• [Task brief] Only one stretch of the listing below is wanted. Begin at the line that has "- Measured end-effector", stop after the line that has "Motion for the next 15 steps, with", and repeat every line in between exactly.

• [Given records]
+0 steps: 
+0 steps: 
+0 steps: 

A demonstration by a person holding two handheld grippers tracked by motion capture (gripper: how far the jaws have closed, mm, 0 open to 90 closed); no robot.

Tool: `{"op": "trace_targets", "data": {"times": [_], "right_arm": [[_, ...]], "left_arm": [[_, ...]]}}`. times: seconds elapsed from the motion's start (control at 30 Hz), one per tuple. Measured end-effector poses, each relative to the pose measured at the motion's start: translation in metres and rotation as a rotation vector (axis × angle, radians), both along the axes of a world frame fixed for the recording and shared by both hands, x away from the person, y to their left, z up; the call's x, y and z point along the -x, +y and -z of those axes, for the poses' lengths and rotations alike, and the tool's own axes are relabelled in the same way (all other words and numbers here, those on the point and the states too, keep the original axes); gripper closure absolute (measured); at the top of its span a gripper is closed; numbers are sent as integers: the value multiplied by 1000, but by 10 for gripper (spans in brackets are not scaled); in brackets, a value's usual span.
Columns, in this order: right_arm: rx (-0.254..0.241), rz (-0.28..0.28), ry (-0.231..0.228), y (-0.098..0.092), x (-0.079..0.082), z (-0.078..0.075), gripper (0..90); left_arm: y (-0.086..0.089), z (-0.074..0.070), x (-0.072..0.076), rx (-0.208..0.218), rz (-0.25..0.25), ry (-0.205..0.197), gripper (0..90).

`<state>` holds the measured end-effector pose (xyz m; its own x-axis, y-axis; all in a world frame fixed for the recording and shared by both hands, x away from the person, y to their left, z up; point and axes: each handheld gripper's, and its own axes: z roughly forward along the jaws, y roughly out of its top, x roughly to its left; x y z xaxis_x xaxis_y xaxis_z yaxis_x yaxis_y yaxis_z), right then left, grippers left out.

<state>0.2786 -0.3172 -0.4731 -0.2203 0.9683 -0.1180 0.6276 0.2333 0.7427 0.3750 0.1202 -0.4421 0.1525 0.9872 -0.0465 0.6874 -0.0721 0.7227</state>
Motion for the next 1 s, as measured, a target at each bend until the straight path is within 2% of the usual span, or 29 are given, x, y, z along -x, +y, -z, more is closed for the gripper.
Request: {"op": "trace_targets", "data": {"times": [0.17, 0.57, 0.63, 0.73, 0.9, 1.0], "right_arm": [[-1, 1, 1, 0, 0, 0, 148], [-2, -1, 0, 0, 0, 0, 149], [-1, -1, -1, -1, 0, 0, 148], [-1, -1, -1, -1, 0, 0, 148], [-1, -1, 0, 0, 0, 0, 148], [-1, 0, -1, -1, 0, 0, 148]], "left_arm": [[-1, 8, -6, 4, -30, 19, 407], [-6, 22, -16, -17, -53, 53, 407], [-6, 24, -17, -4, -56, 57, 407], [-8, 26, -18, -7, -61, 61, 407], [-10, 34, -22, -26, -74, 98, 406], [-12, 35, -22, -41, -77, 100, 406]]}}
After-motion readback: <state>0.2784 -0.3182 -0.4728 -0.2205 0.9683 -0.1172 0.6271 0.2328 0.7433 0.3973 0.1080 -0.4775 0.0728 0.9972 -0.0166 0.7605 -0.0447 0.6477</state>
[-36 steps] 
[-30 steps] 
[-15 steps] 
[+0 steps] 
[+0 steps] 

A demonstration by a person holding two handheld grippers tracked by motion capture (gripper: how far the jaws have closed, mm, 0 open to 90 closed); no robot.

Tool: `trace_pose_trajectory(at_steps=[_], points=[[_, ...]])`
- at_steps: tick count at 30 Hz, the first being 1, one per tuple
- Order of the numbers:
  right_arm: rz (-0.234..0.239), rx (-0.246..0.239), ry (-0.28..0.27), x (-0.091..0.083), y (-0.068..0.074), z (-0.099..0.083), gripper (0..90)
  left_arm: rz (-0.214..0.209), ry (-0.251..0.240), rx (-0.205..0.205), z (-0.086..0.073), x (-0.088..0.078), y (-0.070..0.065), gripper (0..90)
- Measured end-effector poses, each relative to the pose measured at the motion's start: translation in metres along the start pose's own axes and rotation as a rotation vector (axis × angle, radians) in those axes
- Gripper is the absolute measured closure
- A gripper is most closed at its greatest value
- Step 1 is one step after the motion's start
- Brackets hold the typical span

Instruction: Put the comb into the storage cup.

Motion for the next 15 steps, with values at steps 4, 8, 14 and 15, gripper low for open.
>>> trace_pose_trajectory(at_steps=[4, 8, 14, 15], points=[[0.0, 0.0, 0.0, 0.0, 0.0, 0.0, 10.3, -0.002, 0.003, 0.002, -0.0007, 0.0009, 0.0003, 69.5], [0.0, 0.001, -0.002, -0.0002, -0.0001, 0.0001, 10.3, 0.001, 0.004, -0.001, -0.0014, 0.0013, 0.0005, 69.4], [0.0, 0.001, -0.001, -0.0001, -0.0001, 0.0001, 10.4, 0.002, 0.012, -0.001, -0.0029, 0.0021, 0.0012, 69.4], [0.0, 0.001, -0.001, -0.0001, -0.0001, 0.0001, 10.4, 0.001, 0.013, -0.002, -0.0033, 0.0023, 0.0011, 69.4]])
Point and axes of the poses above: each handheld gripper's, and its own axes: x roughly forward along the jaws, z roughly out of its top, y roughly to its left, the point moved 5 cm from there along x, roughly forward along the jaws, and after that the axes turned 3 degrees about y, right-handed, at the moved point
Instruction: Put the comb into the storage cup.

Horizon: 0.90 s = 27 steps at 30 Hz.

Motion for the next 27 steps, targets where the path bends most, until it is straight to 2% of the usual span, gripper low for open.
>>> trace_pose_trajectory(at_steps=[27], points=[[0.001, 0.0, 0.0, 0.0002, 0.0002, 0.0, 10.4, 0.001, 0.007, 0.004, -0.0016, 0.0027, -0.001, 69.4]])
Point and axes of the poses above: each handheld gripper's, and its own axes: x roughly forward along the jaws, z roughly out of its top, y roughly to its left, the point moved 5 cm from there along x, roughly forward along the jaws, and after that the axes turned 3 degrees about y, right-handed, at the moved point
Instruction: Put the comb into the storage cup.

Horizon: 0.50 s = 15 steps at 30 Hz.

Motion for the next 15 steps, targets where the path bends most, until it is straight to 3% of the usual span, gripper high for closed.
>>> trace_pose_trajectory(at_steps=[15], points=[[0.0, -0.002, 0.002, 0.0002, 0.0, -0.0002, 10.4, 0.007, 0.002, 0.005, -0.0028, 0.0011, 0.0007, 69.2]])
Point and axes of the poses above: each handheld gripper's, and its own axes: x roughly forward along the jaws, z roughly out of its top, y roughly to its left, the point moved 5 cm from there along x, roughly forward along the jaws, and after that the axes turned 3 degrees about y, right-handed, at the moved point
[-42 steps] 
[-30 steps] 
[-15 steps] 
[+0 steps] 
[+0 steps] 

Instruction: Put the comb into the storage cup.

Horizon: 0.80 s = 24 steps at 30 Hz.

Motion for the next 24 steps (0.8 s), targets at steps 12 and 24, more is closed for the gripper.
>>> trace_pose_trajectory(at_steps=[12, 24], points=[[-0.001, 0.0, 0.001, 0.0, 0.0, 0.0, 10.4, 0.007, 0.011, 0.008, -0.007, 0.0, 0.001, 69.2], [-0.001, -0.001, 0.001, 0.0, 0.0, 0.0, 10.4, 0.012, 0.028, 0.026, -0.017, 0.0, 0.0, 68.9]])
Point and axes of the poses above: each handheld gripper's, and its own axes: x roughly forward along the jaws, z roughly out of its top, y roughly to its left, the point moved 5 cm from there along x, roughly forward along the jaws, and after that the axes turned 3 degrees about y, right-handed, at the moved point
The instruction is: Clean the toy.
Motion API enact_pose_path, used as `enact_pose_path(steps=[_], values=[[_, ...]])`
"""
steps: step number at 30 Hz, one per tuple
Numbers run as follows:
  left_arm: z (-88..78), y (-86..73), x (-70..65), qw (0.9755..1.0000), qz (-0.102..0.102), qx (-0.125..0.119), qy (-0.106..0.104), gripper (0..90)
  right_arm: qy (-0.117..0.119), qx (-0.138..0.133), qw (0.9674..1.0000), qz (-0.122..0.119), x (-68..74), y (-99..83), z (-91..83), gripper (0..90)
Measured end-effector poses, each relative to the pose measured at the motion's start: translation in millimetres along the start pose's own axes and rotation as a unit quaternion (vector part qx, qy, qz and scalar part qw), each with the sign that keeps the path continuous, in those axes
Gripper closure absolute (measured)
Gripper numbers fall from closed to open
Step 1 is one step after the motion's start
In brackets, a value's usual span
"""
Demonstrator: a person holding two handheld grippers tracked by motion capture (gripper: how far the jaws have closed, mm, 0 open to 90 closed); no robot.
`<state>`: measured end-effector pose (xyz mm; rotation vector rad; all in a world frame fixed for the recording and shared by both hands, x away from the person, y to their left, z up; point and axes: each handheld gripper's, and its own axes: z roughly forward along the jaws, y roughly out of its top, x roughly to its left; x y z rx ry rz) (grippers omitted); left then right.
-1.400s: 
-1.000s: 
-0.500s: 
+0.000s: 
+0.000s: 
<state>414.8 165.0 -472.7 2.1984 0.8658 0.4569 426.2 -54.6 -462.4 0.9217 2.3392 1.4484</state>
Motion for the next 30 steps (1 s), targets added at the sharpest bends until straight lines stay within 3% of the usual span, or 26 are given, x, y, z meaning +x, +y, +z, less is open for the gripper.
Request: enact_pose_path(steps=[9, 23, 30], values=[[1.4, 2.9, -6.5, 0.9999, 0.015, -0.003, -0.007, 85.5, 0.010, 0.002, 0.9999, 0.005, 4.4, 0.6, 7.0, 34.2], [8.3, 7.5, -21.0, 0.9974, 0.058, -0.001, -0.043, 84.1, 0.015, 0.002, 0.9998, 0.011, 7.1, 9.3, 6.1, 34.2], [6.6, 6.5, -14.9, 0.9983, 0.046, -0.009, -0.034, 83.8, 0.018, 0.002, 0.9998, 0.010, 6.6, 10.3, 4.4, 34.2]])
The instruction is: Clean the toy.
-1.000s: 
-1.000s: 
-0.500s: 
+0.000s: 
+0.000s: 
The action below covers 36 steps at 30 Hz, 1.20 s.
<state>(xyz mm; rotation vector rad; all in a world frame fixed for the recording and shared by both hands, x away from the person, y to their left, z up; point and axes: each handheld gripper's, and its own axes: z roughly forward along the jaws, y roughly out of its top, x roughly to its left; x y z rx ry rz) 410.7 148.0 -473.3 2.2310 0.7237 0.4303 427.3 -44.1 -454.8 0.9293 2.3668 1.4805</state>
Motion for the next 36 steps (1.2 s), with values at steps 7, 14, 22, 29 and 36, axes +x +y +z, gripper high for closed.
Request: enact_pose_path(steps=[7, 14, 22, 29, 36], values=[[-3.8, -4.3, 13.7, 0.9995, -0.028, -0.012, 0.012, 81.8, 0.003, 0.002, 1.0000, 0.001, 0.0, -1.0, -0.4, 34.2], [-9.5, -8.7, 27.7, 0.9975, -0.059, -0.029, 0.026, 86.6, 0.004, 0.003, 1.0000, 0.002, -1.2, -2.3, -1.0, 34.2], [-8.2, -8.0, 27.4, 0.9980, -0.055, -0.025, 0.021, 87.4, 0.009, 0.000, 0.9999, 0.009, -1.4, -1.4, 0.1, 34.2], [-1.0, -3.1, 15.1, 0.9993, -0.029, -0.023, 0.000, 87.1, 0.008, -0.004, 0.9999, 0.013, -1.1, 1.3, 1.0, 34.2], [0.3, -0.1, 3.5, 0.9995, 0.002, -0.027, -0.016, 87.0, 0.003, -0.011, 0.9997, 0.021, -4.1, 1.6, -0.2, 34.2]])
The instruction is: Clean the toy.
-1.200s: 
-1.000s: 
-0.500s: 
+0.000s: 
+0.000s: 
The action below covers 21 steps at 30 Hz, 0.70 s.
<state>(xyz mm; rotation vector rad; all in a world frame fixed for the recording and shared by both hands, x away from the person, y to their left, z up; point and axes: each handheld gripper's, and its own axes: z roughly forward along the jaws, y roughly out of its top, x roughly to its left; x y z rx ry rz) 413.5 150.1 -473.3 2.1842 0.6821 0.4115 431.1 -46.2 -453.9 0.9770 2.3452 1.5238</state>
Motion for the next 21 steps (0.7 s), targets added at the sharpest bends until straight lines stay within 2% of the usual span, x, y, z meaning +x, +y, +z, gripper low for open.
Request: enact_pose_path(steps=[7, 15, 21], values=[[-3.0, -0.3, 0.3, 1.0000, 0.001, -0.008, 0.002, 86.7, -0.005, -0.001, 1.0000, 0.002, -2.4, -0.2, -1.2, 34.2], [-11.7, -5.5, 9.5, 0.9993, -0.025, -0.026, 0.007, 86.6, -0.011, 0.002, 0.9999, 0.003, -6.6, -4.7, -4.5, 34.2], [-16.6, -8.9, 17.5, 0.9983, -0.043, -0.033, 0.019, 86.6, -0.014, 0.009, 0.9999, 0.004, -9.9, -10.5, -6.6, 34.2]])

• [The completed task]
- Measured end-effector poses, each relative to the pose measured at the motion's start: translation in metres along the start pose's own axes and rotation as a rotation vector (axis × angle, radians) in those axes
- Gripper is the absolute measured closure
- A gripper is most closed at its greatest value
- Step 1 is one step after the motion's start
- Brackets hold the typical span

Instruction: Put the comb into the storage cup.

Motion for the next 15 steps, with values at steps 4, 8, 14 and 15, gripper low for open.

This completes the output for the exercise.